The American Bar Association, by contrast, says critical race theory is not a means of training “but a practice of interrogating the role of race and racism in society that emerged in the legal academy and spread to other fields of scholarship.”

It’s not a school curriculum, but rather, a way of viewing the evolution of race and race issues by scholars and academics. “CRT recognizes that racism is not a bygone relic of the past. Instead, it acknowledges that the legacy of slavery, segregation and the imposition of second-class citizenship on Black Americans and other people of color continue to permeate the social fabric of this nation,” writes Janel George on the ABA website.

Johnson, in an interview with the Standard-Examiner, maintains that critical race theory has seeped into schools, notwithstanding cries to the contrary.

“Instead of looking at kids for the content of their character, we judge based on other characteristics, namely if you’re an oppressor or oppressed and I just don’t think that’s right,” Johnson said. “I think this is a culture war, and oppressed versus oppressor or proletariat versus the bourgeoisie – there’s not a lot of difference between those. This is about power, it isn’t about making us better as a society,” Johnson said.

The film alludes to Weber State, among other references, in making its case. “At Weber State, the teaching of CRT is unquestionably indoctrination,” the narrator says.

The video shifts to Maude Beckman, identified as a Weber State student, who says critical race theory was introduced to an education class she took in the fall of 2020. The class’ professor had students read about white privilege, she says, “and when we discussed it in class, he said that white privilege was a thing and there was going to be no discussion to the contrary. He did, however, allow discussion that agreed with his points.”
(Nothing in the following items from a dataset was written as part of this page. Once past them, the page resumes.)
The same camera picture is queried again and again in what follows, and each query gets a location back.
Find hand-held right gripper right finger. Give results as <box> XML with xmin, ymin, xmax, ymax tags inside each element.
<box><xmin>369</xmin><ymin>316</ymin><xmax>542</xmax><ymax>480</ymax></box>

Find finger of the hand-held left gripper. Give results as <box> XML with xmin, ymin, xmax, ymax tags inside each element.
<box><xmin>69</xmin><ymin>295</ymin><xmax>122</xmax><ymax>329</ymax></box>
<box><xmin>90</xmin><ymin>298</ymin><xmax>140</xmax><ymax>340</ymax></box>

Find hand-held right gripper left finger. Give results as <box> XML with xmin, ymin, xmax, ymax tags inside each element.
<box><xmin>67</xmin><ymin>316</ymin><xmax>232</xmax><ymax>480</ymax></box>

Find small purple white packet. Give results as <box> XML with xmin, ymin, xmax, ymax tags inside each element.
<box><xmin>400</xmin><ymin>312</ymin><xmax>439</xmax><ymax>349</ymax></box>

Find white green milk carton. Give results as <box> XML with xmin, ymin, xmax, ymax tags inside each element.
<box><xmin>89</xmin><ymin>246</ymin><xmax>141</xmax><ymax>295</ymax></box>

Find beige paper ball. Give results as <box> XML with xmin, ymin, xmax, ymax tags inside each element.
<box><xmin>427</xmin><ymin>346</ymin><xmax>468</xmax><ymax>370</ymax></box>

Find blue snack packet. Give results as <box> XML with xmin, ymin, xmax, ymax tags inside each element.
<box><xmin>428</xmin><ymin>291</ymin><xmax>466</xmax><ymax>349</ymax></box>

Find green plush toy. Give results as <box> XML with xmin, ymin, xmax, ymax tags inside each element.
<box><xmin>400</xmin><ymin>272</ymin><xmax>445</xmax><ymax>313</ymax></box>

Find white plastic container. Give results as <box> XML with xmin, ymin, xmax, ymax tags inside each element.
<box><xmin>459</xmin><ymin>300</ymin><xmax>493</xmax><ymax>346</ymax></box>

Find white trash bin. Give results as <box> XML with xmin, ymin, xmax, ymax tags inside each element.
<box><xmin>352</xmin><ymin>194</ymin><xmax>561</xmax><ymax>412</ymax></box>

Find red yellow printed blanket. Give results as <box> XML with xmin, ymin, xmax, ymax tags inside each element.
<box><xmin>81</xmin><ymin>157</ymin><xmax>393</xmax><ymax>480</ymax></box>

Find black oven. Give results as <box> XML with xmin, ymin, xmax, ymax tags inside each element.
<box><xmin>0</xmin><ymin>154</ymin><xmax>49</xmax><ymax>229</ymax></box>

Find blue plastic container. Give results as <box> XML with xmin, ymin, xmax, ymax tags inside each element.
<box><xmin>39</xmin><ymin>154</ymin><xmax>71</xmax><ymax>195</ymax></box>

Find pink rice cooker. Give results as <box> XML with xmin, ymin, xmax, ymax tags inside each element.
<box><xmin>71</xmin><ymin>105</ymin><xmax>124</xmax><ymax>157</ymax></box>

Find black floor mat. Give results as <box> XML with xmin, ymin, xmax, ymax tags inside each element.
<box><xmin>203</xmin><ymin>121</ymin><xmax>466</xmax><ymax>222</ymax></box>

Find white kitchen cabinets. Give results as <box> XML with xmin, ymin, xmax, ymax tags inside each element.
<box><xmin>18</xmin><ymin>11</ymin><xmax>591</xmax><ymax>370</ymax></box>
The film alludes to an apparent instance in the Granite School District when a white student was called to the front of the class as part of some sort of educational exercise.

“The teacher tells the entire class that this white male student is harmful to everyone else based solely on the color of his skin,” the narrator says, while a reenactment of the incident plays out on the screen. “The teacher is proclaiming that it doesn’t matter what his character is. It only matters that he is white. Therefore, he is an oppressor, planted on nothing more than the color of his skin.”
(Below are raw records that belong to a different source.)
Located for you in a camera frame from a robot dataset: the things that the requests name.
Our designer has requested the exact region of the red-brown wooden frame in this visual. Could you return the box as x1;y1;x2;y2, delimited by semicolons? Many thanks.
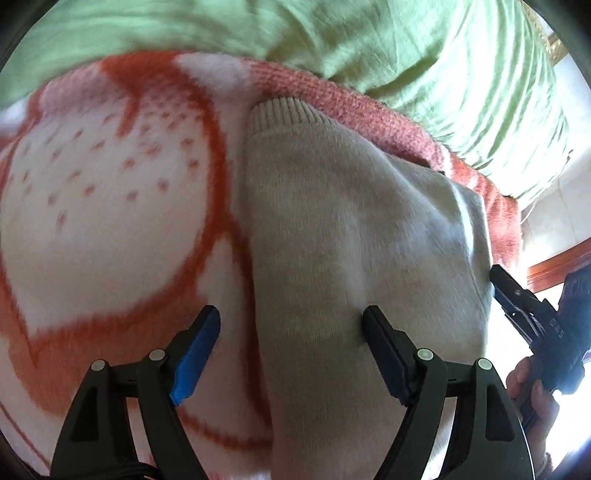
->
526;244;591;294

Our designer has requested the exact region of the beige knit sweater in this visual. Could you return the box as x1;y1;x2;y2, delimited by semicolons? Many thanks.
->
242;97;498;480

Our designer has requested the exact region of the gold picture frame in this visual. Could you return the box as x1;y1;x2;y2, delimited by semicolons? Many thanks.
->
544;31;563;64

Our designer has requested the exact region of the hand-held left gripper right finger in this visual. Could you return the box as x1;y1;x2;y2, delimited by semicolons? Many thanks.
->
362;305;530;480

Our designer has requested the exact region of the green bed sheet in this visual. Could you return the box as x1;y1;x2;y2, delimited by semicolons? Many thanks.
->
0;0;574;212

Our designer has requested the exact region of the orange and white blanket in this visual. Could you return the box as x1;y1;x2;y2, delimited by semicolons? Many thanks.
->
0;52;523;480

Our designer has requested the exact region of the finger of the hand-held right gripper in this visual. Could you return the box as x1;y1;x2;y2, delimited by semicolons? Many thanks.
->
488;265;556;352

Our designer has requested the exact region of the person's right hand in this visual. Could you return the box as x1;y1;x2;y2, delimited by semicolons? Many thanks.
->
505;356;563;462

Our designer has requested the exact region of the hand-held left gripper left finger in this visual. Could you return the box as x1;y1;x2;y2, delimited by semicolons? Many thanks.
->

There’s no counterpoint to the critical race theory concerns put forward in the film. Johnson said views counter to concerns like his of critical race theory already have plenty of play in the media.

“I think there’s enough of that already in the press. This was just kind of to counter what the story has been for quite a while,” Johnson said.

The movie is available on YouTube. “For now we want people to see it and wake up,” Johnson said.

EDITOR’S NOTE: This story was corrected to reflect John Johnson’s role in the film as executive producer, its chief financial backer. It also corrects the hometown of Brandon Beckham, which is Vineyard, and clarifies his role as director and producer of the film, in charge of details of its production.